* [WHAT TO DO] There is a line below that contains "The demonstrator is". Please reproduce it and all following lines exactly, through the final one.

* [DATA UNDER STUDY]
#####
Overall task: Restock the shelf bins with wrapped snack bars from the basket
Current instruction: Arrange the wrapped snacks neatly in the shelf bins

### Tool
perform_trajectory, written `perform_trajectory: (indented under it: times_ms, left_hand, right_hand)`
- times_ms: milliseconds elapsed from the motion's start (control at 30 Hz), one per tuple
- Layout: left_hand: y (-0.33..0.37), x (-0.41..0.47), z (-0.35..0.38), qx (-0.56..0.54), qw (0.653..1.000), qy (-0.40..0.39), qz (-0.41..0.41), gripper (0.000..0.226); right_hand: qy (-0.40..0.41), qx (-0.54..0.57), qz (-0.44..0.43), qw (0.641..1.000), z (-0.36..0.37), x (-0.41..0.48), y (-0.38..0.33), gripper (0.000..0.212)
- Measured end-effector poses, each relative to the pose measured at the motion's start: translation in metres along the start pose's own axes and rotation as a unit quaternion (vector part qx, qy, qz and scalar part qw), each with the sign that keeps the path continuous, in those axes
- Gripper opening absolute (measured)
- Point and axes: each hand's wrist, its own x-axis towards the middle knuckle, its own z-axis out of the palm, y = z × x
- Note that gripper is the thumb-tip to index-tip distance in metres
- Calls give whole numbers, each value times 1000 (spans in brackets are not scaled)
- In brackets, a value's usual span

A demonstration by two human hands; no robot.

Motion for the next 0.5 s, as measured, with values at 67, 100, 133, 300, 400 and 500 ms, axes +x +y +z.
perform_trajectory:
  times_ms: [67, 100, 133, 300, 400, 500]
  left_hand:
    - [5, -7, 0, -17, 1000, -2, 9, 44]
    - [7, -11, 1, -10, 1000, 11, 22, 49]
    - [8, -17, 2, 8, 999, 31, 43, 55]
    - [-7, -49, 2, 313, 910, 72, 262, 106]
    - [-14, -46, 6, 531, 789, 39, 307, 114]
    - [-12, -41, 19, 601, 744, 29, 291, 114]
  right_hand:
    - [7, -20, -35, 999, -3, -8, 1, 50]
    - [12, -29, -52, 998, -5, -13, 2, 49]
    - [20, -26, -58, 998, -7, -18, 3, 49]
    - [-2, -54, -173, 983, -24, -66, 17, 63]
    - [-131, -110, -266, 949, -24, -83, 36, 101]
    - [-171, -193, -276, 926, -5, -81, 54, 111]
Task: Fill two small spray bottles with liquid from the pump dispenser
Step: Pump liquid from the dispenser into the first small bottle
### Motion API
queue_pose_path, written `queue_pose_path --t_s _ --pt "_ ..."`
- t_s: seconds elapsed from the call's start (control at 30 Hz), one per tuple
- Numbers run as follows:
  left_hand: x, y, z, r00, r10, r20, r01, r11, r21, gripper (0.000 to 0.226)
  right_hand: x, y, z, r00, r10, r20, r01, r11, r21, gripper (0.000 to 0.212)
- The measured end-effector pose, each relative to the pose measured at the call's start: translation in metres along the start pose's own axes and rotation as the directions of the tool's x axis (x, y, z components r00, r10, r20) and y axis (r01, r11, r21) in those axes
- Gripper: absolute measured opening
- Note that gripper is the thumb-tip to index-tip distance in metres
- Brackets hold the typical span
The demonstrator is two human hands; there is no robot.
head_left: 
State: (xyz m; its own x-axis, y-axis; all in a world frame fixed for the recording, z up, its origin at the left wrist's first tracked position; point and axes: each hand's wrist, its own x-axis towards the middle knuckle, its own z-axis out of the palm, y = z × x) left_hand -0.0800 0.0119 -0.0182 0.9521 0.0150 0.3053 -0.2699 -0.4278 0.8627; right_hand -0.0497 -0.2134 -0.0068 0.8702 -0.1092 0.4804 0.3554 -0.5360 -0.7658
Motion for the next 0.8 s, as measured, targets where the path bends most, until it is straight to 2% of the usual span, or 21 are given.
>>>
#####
* [YOUR RESPONSE]
The demonstrator is two human hands; there is no robot.
head_left: 
State: (xyz m; its own x-axis, y-axis; all in a world frame fixed for the recording, z up, its origin at the left wrist's first tracked position; point and axes: each hand's wrist, its own x-axis towards the middle knuckle, its own z-axis out of the palm, y = z × x) left_hand -0.0800 0.0119 -0.0182 0.9521 0.0150 0.3053 -0.2699 -0.4278 0.8627; right_hand -0.0497 -0.2134 -0.0068 0.8702 -0.1092 0.4804 0.3554 -0.5360 -0.7658
Motion for the next 0.8 s, as measured, targets where the path bends most, until it is straight to 2% of the usual span, or 21 are given.
>>>

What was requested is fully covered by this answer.